Grant, Use, and Extensions of TDL

Sharpe first received Crandall’s TDL request and informed Hebert in writing that Crandall was “injured as a result of a collision while on-duty.”  The TDL request was then reviewed by the WSP Human Resource Division, recommended by Hebert, reviewed by Hattell, and eventually approved by Batiste on July 2, 2013.  The TDL request included an IOC in which Crandall stated, “Moments prior to the stop sign, I had noticed an older Ford pickup that had caught me rather rapidly as we both traveled south . . . .”  On July 9, 2013, Crandall received written confirmation of and instructions regarding his TDL approval from June 13, 2013, to July 17, 2013, from Jennifer Nuse, WSP Safety and Wellness Coordinator.  Nuse informed Crandall that he would not be able to retain his workers’ compensation checks while on TDL and that he would need to submit a medical update if he sought an extension of his TDL.

 

Over the next several months Crandall sought medical assistance from physicians and physical therapists and submitted updates to both the employer and L&I.  These updates included documentation from Crandall’s medical providers about his condition, progress, and ability to perform work.  Activity Prescription Forms (APF), which were required to be completed by Crandall’s physicians and submitted to L&I for workers’ compensation, were part of the documentation.  Electronic copies of the submitted APFs were kept in an online database that Crandall, L&I, and authorized employees of the WSP could access.  The documentation also included doctor and physical therapy reports.  All of the documentary updates were provided to L&I, but only three physical therapy reports (identified below) stating that Crandall was not ready to return to work were provided directly to the employer.  The documentation consisted of the following:

 

         June 24, 2013, visit report and APF from Chaudhary, stating Crandall should begin physical therapy and return in three weeks for another visit but was not released to work.

         June 27, 2013, visit report and APF from Dr. Karen Nilson (a family physician who replaced Chaudhary), stating Crandall could return to work on light duty with physical activity restrictions.

         June 28, 2013, physical therapy visit report from Caleb Louvier, DPT, stating Crandall was not ready to return to work.

         July 3, 2013, visit report and APF from Nilson, stating Crandall could perform light duty with physical activity restrictions.
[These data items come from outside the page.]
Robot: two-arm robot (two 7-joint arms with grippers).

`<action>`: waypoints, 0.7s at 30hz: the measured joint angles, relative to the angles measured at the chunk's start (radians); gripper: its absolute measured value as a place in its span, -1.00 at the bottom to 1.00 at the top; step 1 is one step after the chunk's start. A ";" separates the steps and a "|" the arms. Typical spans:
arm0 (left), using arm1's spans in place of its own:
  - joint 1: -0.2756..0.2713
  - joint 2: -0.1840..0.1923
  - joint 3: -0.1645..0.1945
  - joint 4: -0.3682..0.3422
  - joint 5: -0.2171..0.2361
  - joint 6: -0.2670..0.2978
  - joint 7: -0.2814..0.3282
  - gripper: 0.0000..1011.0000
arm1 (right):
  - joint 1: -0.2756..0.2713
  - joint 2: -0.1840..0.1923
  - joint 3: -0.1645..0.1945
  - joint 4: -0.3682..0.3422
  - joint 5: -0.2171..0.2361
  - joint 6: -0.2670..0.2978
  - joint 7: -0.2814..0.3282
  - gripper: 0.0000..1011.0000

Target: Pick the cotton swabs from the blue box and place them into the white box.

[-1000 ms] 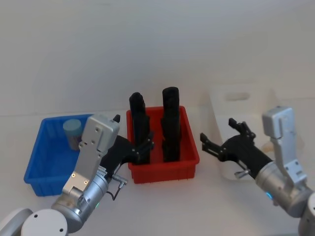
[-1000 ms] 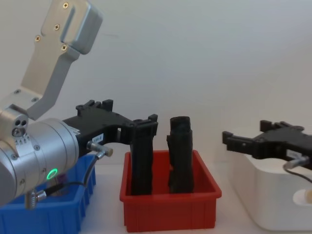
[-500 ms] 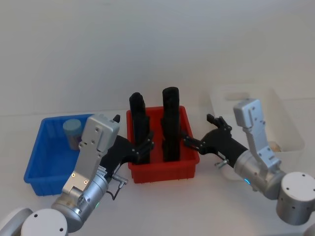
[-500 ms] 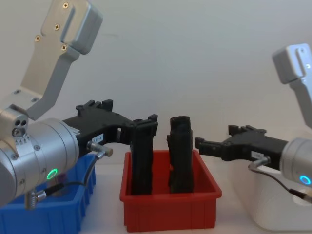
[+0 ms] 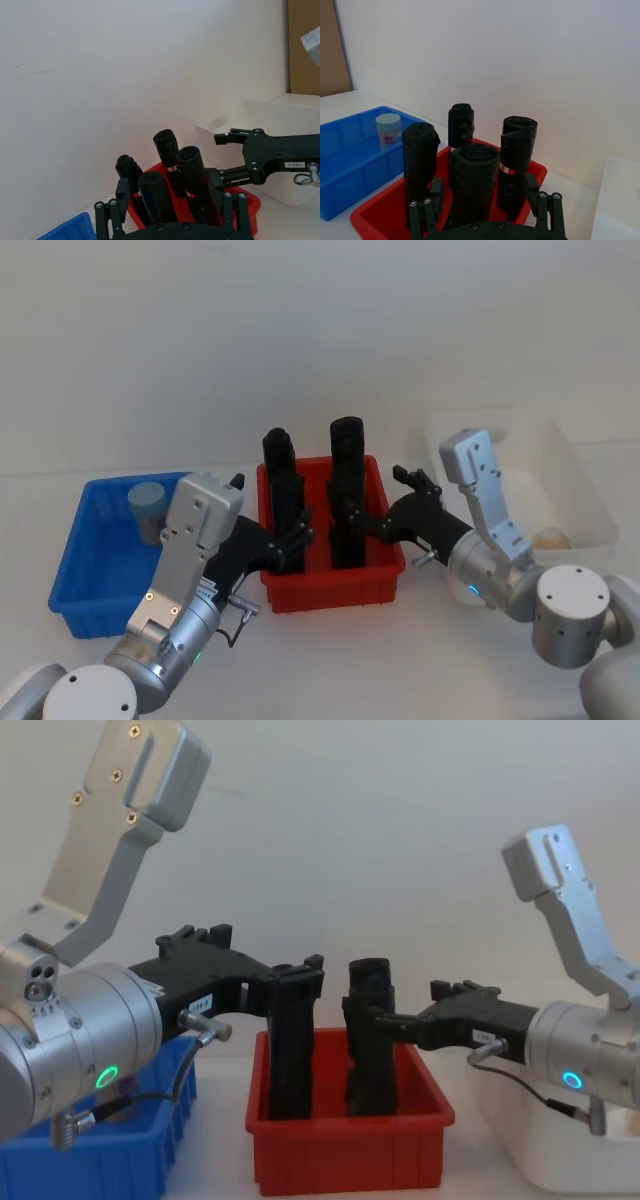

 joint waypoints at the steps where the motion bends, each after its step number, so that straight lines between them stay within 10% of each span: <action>1: 0.000 0.000 0.000 0.000 0.000 0.000 0.000 0.99 | 0.008 -0.003 -0.001 0.012 -0.001 -0.003 0.002 0.98; 21: 0.000 0.000 0.000 0.000 0.000 0.000 0.000 0.99 | 0.180 -0.070 -0.016 0.322 -0.019 -0.098 0.047 0.98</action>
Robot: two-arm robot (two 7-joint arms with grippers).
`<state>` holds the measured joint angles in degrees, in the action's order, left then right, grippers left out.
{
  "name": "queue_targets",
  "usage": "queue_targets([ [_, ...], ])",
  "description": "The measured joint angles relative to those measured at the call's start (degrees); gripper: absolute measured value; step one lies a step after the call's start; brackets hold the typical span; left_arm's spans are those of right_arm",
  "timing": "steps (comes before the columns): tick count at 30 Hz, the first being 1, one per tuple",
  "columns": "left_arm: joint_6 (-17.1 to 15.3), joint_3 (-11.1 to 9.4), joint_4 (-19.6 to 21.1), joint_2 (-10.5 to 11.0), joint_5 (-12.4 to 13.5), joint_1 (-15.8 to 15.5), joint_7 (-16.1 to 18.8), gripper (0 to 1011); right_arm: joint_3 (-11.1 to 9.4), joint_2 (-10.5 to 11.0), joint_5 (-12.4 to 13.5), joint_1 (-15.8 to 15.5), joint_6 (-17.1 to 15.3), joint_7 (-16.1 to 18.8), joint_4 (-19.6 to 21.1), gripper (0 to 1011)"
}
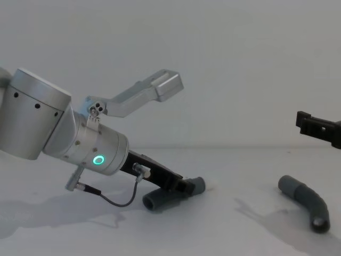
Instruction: Use both hands to pick up one end of the pipe from the table, align the ends, and insert them.
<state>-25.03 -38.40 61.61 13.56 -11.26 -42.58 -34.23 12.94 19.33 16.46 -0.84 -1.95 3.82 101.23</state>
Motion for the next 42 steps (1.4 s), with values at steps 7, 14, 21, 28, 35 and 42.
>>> queue_targets([
  [7,0.0,0.0,0.0,0.0,0.0,0.0,0.0,333,0.0,0.0,0.0,0.0,0.0,0.0,0.0,1000],
  [14,-0.1,0.0,-0.1,-0.1,0.0,0.0,0.0,333,0.0,0.0,0.0,0.0,0.0,0.0,0.0,1000],
  [21,-0.1,0.0,-0.1,-0.1,0.0,0.0,0.0,333,0.0,0.1,0.0,0.1,-0.3,0.2,0.0,1000],
  [28,-0.1,0.0,-0.1,-0.1,0.0,0.0,0.0,333,-0.3,0.4,0.9,0.8,-3.6,1.1,0.0,1000],
  [35,-0.1,0.0,-0.1,-0.1,0.0,0.0,0.0,333,-0.9,0.4,2.4,1.8,-7.9,1.8,-0.1,1000],
  [42,-0.1,0.0,-0.1,-0.1,0.0,0.0,0.0,333,-1.5,0.5,4.3,3.4,-13.9,2.6,-0.8,1000],
])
         July 8, 2013, unsigned physical therapy visit report, stating Crandall was not ready to return to work but could be ready for light duty in two or three weeks.  Crandall e-mailed a copy of this report to Nuse on July 11, 2013, indicating he did so because “it list[ed] some of [his] treatment and expectations for getting back to work” and he knew “[the Human Resource Division] need[ed] some update on [his] progression of therapy.”

         July 9, 2013, APF from Nilson, stating Crandall could perform light duty with physical activity restrictions.

         July 23, 2013, visit report and APF from Nilson, stating Crandall could perform light duty with physical activity restrictions.

         July 26, 2013, physical therapy visit report from Louvier, stating Crandall was not ready to return to work even on light duty.  Crandall e-mailed a copy of this report to Nuse on August 9, 2013.  Nuse replied informing him to continue to use TDL through September 11, 2013.

         August 13, 2013, visit report and APF from Nilson, stating Crandall could perform light duty with physical activity restrictions.

         August 27, 2013, APF from Nilson, stating Crandall could perform light duty with physical activity restrictions.

         September 10, 2013, APF from Nilson, stating Crandall could perform light duty with physical activity restrictions.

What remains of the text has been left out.